— Requirement —
Please output exactly the part of the records below that opens with the line containing "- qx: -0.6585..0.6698" and closes with the line containing "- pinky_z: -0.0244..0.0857", both lines included, and nothing else.
** Exercise input follows **
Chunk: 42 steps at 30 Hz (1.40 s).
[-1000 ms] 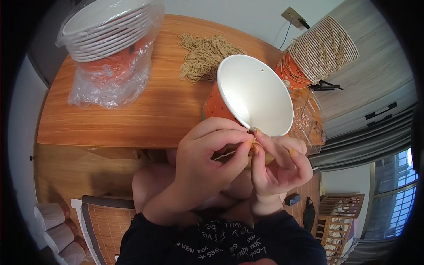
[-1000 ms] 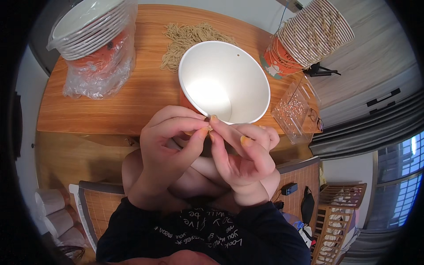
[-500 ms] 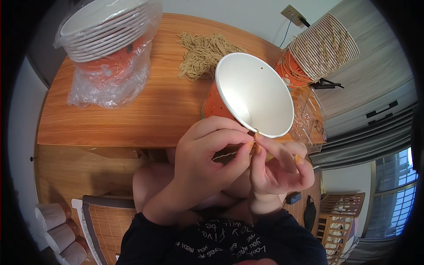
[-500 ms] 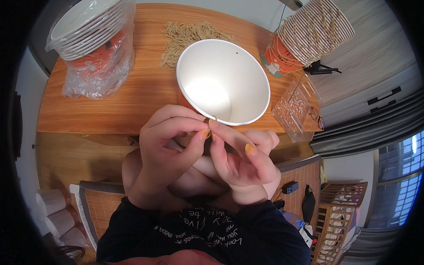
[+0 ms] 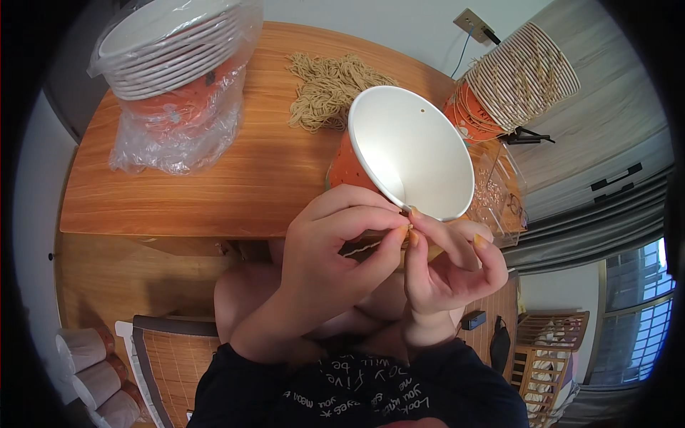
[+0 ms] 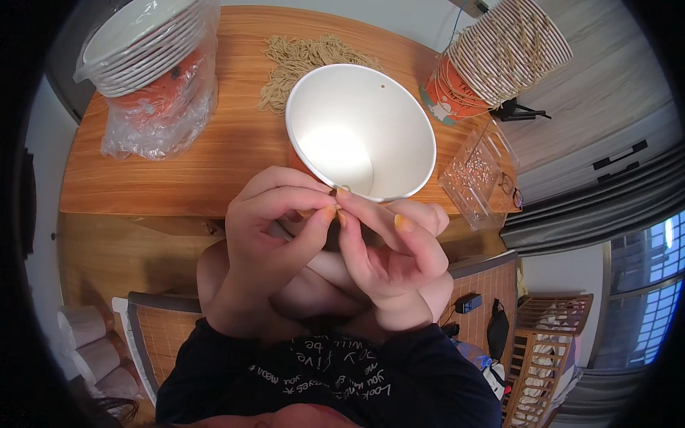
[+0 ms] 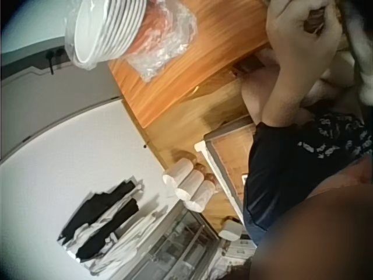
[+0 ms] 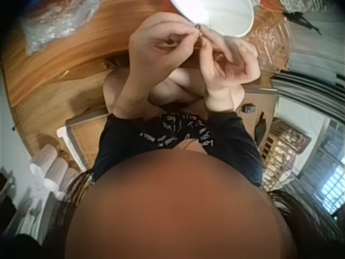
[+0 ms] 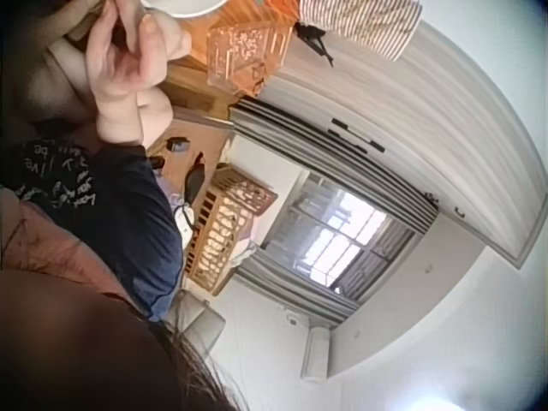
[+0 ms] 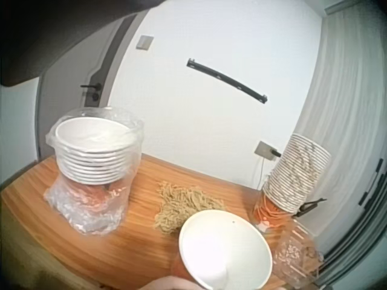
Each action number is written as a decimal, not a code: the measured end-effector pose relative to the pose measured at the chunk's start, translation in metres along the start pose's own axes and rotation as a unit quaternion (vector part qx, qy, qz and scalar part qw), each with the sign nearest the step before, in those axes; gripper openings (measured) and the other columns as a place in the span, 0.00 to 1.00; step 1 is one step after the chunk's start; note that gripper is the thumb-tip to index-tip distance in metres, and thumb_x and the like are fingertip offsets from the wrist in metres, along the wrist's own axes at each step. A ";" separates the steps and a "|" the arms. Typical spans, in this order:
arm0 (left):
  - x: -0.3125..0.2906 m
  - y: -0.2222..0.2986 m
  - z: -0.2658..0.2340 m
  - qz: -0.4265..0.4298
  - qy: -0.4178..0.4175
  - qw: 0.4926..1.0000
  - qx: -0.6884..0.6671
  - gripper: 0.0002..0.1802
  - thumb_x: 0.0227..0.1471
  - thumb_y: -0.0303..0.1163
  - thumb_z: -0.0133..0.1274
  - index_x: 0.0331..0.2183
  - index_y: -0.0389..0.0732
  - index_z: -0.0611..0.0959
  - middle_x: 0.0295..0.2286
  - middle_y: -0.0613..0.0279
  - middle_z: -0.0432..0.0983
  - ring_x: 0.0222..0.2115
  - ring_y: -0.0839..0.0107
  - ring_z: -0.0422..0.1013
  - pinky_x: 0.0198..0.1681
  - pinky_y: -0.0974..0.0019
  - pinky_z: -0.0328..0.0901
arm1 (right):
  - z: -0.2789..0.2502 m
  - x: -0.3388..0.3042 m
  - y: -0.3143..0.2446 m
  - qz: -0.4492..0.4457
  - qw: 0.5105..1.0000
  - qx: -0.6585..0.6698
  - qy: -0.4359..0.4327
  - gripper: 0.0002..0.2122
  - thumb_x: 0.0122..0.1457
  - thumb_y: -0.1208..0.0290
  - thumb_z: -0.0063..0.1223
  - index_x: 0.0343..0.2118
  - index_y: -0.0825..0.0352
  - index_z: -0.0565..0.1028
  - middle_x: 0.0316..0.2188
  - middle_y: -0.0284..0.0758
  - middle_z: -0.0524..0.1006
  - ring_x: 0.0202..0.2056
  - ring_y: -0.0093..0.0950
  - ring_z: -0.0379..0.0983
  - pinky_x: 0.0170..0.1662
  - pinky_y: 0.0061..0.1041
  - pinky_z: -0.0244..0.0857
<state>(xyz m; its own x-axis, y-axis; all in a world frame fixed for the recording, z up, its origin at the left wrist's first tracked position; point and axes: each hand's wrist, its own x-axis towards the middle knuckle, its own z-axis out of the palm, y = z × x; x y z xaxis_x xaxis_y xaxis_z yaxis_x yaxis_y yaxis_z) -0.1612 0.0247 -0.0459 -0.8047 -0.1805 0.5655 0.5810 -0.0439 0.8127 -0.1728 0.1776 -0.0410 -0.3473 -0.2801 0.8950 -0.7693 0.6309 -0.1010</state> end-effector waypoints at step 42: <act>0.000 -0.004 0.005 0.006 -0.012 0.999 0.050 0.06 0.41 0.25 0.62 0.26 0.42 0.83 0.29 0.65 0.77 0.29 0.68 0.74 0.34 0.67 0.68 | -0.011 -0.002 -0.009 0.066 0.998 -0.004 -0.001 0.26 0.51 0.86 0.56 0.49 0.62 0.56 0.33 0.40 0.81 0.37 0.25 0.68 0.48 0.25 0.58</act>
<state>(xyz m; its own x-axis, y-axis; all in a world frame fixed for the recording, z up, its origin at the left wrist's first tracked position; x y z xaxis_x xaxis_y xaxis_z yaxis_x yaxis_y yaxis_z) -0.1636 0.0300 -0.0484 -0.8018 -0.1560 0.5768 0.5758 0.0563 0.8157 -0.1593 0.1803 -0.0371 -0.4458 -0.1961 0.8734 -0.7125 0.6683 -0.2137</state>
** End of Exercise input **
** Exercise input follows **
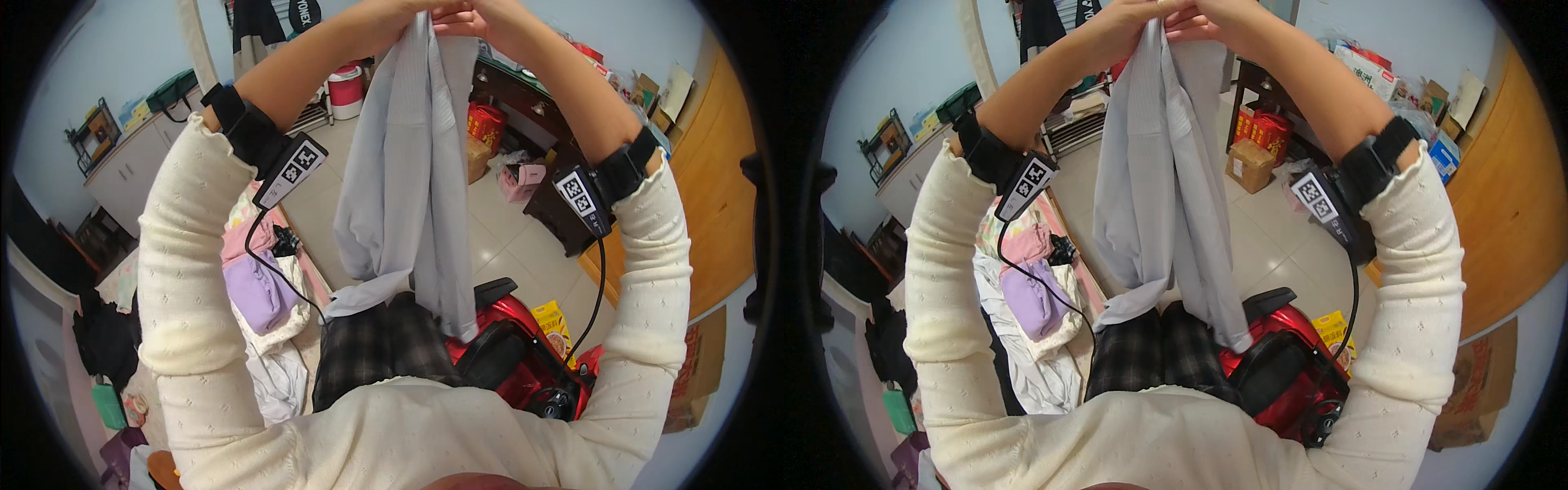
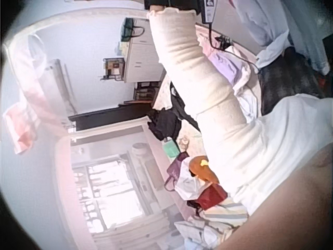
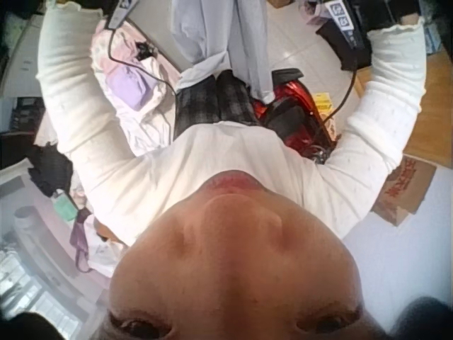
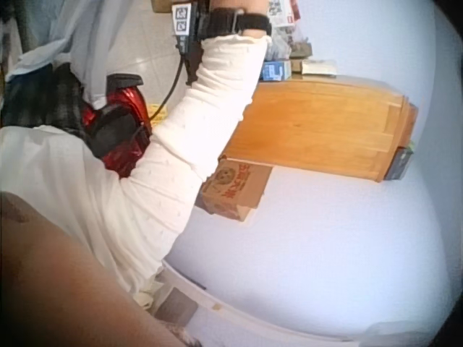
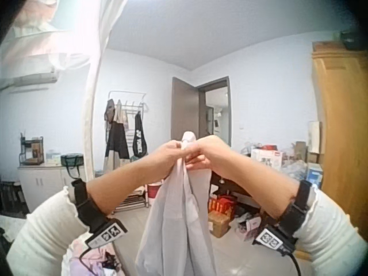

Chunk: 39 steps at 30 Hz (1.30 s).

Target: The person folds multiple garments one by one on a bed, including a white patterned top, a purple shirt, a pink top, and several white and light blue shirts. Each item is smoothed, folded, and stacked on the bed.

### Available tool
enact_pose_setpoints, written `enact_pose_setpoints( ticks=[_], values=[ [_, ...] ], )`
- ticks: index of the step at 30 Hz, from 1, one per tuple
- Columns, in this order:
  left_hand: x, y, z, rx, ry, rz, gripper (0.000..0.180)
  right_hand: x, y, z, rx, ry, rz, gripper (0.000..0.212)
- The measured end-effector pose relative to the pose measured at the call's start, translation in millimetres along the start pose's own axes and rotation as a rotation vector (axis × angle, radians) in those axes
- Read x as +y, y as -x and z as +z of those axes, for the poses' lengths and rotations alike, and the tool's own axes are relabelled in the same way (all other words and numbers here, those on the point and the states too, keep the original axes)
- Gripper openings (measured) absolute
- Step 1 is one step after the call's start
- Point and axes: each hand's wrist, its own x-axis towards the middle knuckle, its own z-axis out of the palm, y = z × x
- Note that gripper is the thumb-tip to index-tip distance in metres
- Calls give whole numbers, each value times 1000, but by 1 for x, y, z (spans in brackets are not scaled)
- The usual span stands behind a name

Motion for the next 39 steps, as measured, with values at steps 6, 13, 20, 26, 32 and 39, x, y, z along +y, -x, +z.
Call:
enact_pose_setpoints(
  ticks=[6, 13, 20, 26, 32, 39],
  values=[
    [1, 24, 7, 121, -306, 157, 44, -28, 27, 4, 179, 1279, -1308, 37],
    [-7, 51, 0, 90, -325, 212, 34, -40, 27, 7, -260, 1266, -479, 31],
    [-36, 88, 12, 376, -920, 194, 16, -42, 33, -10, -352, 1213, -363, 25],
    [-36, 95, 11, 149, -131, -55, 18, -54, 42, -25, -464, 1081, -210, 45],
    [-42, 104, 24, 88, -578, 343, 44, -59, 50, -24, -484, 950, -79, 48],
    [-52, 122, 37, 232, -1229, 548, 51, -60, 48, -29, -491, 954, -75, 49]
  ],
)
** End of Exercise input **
— Solution for this exercise —
  - qx: -0.6585..0.6698
  - qy: -0.4359..0.4327
  - gripper: 0.0002..0.2122
  - thumb_x: 0.0122..0.1457
  - thumb_y: -0.1208..0.0290
  - thumb_z: -0.0063..0.1223
  - index_x: 0.0343..0.2118
  - index_y: -0.0825..0.0352
  - index_z: -0.0565..0.1028
  - middle_x: 0.0316..0.2188
  - middle_y: -0.0284..0.0758
  - middle_z: -0.0524..0.1006
  - ring_x: 0.0202..0.2056
  - ring_y: -0.0093..0.0950
  - ring_z: -0.0379..0.0983
  - pinky_x: 0.0170..0.1662
  - pinky_y: 0.0061..0.1041
  - pinky_z: -0.0244..0.0857

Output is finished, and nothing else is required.